We had a healing service at church last night, though "healing" was somewhat loosely interpreted - it wasn't just about physical healing, but also spiritual healing. I wanted to just record my thoughts from last night, and some things I learned.

There was a lot of talk about the Lakeland revival. Many people who had been to Lakeland gave testimonies. Then my dear friend Craig Simonian got up to preach the message, and he talked about being hungry for the presence of God. He ended with a call forward to anyone who wanted prayer to have that closer relationship with God.

I went up, because I knew that so much other stuff is on my mind and I don't often hunger for God. Instead, I hunger for food, and surfing the web, and video games, and watching TV. I realized that I was reluctant to get prayer because it was like I didn't want to hope and be disappointed.

After I was prayed for I went for a walk, because I feel that I encounter God best by myself and I felt like I wanted to just open up to Him how I felt and what I wanted. I told him that I wanted to follow him, that I wanted him to be Lord, and that I wanted to want to open up to a deeper experience of Him. I told Him that though it seems hard, I would give up other stuff if it is what He asked me too. I felt good about the prayer, and after a bit I went back inside.

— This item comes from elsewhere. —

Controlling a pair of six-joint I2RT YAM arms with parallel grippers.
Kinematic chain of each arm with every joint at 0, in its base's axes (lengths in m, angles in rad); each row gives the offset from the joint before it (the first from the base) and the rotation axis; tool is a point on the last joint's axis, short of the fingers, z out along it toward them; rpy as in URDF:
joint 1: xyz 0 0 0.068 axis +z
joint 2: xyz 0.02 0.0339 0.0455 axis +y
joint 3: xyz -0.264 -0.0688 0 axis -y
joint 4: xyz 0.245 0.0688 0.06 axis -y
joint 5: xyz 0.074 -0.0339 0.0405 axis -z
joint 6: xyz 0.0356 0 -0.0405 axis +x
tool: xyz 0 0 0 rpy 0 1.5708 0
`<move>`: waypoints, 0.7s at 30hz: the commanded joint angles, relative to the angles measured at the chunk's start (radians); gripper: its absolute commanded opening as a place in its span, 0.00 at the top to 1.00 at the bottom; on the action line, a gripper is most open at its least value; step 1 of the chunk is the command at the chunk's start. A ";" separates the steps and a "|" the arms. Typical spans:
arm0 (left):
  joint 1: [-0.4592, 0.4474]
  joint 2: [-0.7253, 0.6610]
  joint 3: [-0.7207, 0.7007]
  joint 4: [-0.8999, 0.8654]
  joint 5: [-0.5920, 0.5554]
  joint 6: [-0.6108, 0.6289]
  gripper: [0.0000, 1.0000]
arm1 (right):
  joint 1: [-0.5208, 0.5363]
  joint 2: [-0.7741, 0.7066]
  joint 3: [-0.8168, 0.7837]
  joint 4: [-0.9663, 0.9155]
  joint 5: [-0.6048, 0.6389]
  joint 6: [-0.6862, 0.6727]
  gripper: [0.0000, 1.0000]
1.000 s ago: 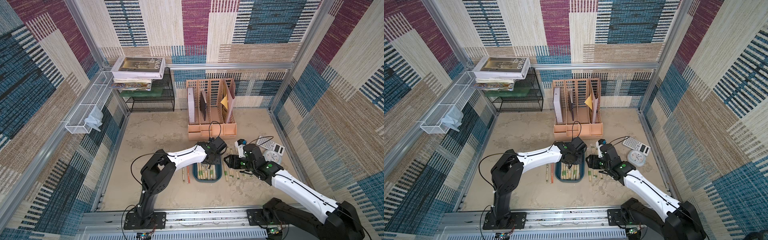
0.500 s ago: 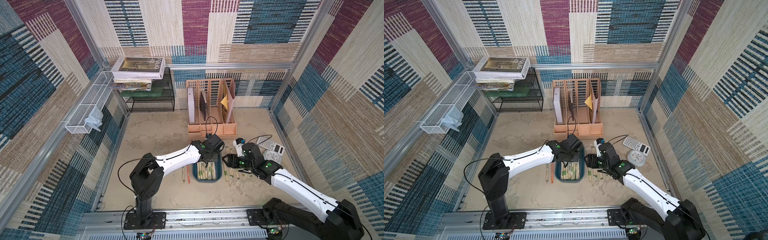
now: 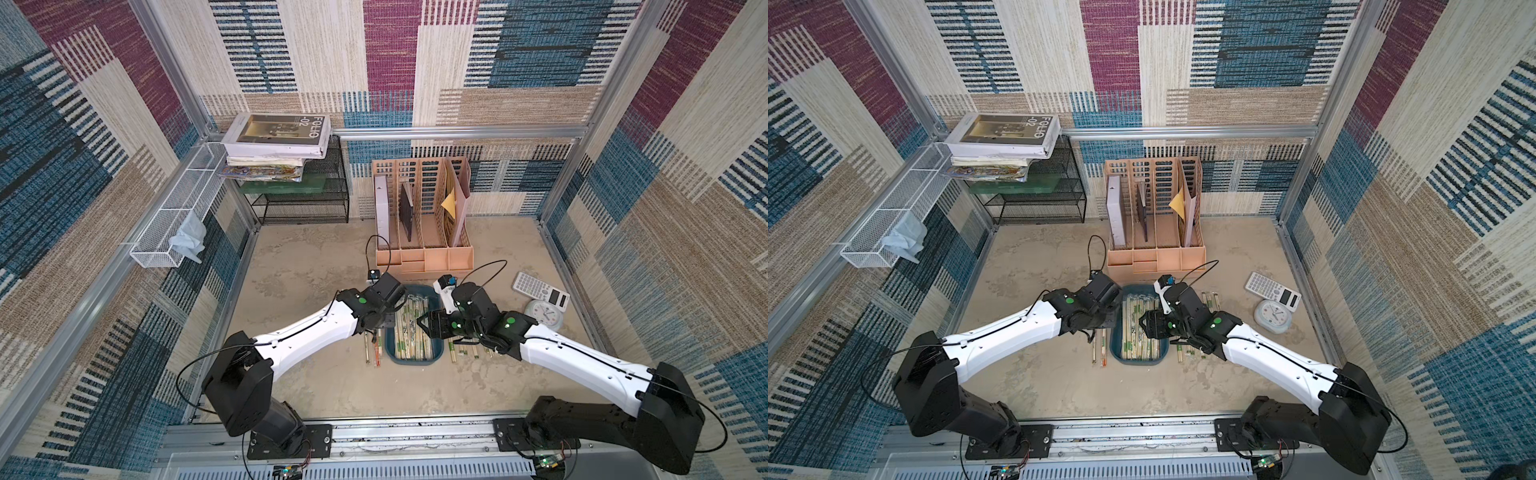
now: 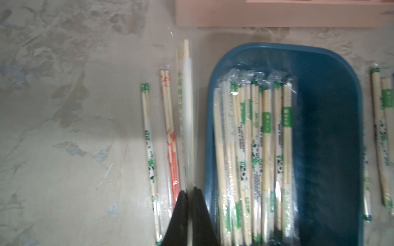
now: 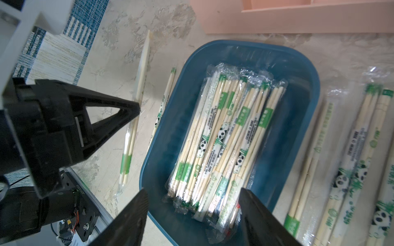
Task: Take the paired disposable chopsticks out of the storage box
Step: Place the paired disposable chopsticks at the center of the board.
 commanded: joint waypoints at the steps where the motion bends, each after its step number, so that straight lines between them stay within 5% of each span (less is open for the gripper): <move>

As soon as I got inside, I was so moved by all the wonderful people that God has put on my heart, and I was drawn to pray specifically for three people that were there in the room that are precious to me. After a while, I realized that I was feeling the Holy Spirit in me, through my prayers, and it struck me that this was "my version" of the spiritual blessing that God was bringing to the church last night. It wasn't falling out, or being emotionally overwhelmed, or laughter, or laying on the floor, or some of the other amazing things that we have come to associate with renewal and revival meetings and that some people were experiencing last night. It was, instead, God's Spirit moving in me in the way He wanted to. And that is good!

I was then moved to spend a bit of time explaining a lot of this to someone who was also feeling a bit left out of what was going on. I think I helped them.

Here is the frustration: it was said last night that we want people to have freedom, and we want to permit God freedom to act. Even so, I and my friend found ourselves expecting something very specific, and we wanted as much of it as other people got. But what if God has something different for different people, which my experience seemed to indicate? We should rethink what we mean by freedom in the Spirit, to realize that it isn't the freedom to be demonstrative. It is the freedom to pursue the Lord, whether that is quiet or loud, contemplative or ecstatic, emotional or intellectual or neither.

Here is the joy: I am amazed, in retrospect, that I was able to fend off depression or discouragement, even though I went off by myself to pray (going off to pray, 15 years ago, always ended up with my just digging into my negative thoughts deeper and deeper). I went from potentially self-condemning thoughts to helping someone else see the fallacies in both of our expectations. That is cool.

It is also cool that praying for amazing people seems to be where God has me right now. I gotta say, it is a pleasant duty.